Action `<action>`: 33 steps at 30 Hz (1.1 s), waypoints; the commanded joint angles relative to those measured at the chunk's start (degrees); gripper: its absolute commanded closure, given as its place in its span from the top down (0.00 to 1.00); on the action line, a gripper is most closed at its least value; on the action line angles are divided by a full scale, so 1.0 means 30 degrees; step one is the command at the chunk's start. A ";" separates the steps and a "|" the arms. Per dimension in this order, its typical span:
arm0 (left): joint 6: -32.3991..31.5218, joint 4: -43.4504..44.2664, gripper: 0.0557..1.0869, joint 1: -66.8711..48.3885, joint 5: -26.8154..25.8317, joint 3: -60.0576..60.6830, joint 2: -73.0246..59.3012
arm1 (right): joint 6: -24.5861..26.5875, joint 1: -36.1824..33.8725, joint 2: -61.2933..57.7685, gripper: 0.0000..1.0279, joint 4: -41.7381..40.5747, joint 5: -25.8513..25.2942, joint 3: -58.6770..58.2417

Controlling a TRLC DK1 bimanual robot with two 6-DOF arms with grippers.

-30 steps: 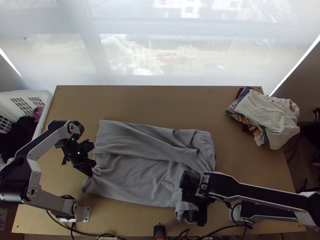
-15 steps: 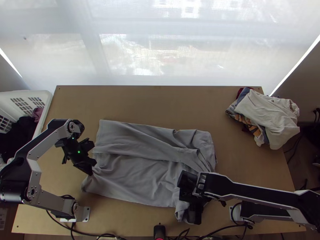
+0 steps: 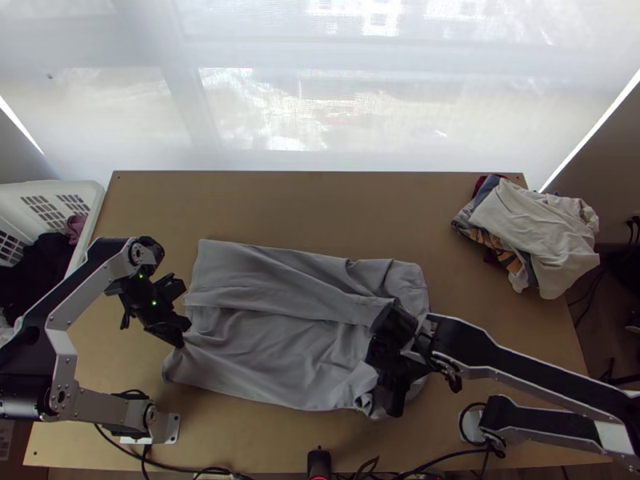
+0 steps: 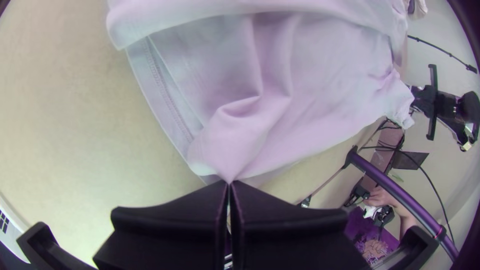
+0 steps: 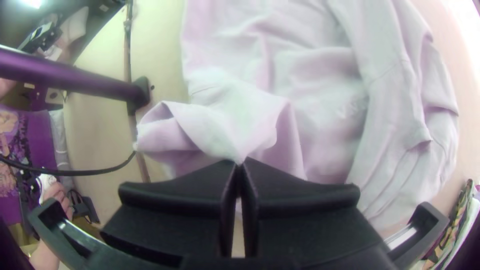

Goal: Fold the t-shirt

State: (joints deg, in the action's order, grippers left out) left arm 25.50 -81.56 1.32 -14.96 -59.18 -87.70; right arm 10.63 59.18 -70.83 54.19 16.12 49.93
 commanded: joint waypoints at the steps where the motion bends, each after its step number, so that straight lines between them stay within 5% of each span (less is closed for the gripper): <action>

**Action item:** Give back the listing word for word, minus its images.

**Written solution:**
Action `<action>`: 33 steps at 30 Hz (1.1 s), waypoints; the commanded joint angles relative to those measured at the chunk's start (degrees); gripper: its absolute commanded closure, given as its place in its span from the top down (0.00 to 1.00); on the action line, a gripper is most closed at its least value; on the action line angles are divided by a full scale, so 1.0 means 30 degrees; step one is the command at the chunk's start. A ";" separates the steps and a "|" the arms. Per dimension in this order, its typical span:
arm0 (left): joint 6: -32.3991..31.5218, joint 4: -43.4504..44.2664, gripper: 0.0557..1.0869, joint 1: -66.8711..48.3885, joint 5: -26.8154..25.8317, joint 3: -60.0576..60.6830, joint 2: -73.0246..59.3012
arm1 (right): joint 6: -24.5861..26.5875, joint 1: -36.1824..33.8725, joint 2: -61.2933..57.7685, gripper: 0.0000..1.0279, joint 4: -41.7381..40.5747, joint 5: -25.8513..25.2942, joint 3: -58.6770..58.2417

Controlling a TRLC DK1 bimanual robot with two 6-DOF arms with grippers.

-30 steps: 
-15 steps: 
+0 steps: 
+0 steps: 
+0 steps: 

Goal: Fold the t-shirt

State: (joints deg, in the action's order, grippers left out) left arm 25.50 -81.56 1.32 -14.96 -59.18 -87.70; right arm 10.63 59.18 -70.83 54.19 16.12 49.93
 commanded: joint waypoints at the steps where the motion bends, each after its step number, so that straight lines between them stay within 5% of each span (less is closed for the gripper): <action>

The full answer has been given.